- _WHAT IS EXPECTED_: Write out word for word each line from the top of the material through the line that has "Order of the". Pictures do not go in.
──────── PROVIDED DATA ────────
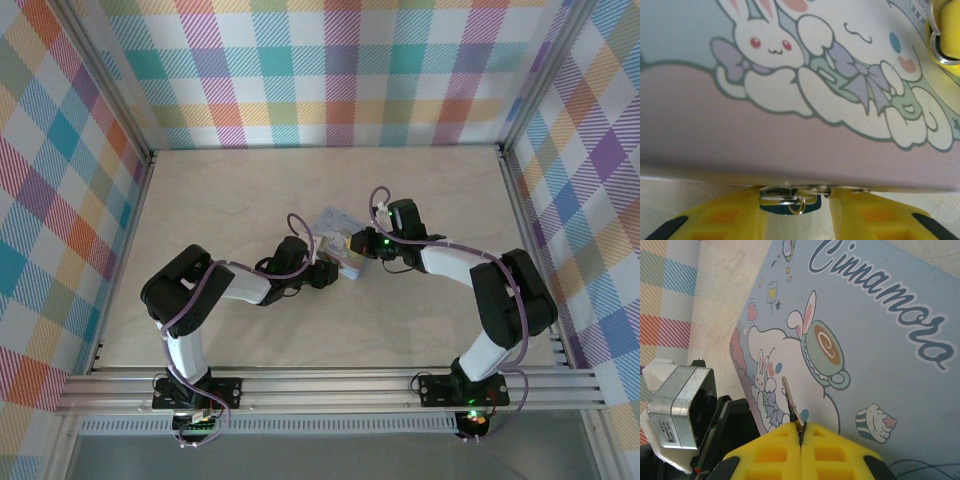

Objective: Unlock a padlock with a key

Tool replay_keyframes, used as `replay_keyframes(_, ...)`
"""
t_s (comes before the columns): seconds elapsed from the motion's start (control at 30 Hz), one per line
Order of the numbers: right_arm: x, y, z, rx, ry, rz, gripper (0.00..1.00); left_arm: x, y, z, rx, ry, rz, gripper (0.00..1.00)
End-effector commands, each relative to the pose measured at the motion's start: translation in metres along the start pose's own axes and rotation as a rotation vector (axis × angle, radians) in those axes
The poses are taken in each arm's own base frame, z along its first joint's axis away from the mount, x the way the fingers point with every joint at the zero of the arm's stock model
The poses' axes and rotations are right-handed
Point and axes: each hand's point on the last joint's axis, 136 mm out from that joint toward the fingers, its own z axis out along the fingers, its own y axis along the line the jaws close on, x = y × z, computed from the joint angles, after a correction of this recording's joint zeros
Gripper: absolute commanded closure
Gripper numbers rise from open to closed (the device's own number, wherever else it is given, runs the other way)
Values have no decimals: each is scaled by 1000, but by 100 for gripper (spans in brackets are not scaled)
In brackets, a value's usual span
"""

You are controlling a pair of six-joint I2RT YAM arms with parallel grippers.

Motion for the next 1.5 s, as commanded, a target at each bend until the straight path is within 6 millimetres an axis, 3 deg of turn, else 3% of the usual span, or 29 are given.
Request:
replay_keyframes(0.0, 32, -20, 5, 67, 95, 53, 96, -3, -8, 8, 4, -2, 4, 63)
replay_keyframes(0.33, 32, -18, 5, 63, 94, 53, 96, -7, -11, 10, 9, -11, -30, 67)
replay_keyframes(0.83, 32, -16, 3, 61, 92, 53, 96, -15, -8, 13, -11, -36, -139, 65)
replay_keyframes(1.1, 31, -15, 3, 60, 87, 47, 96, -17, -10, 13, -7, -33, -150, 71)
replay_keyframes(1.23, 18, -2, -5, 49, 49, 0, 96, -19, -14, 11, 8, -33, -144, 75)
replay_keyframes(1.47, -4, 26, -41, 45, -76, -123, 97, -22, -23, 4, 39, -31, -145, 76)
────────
- _RESPONSE_:
Objective: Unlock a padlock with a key

Tool replay_keyframes, used as `replay_keyframes(_, ...)`
"""
t_s (comes before the columns): seconds elapsed from the motion's start (control at 30 Hz), one per line
Order of the numbers: right_arm: x, y, z, rx, ry, rz, gripper (0.00..1.00); left_arm: x, y, z, rx, ry, rz, gripper (0.00..1.00)

No further output is required, since the answer is complete.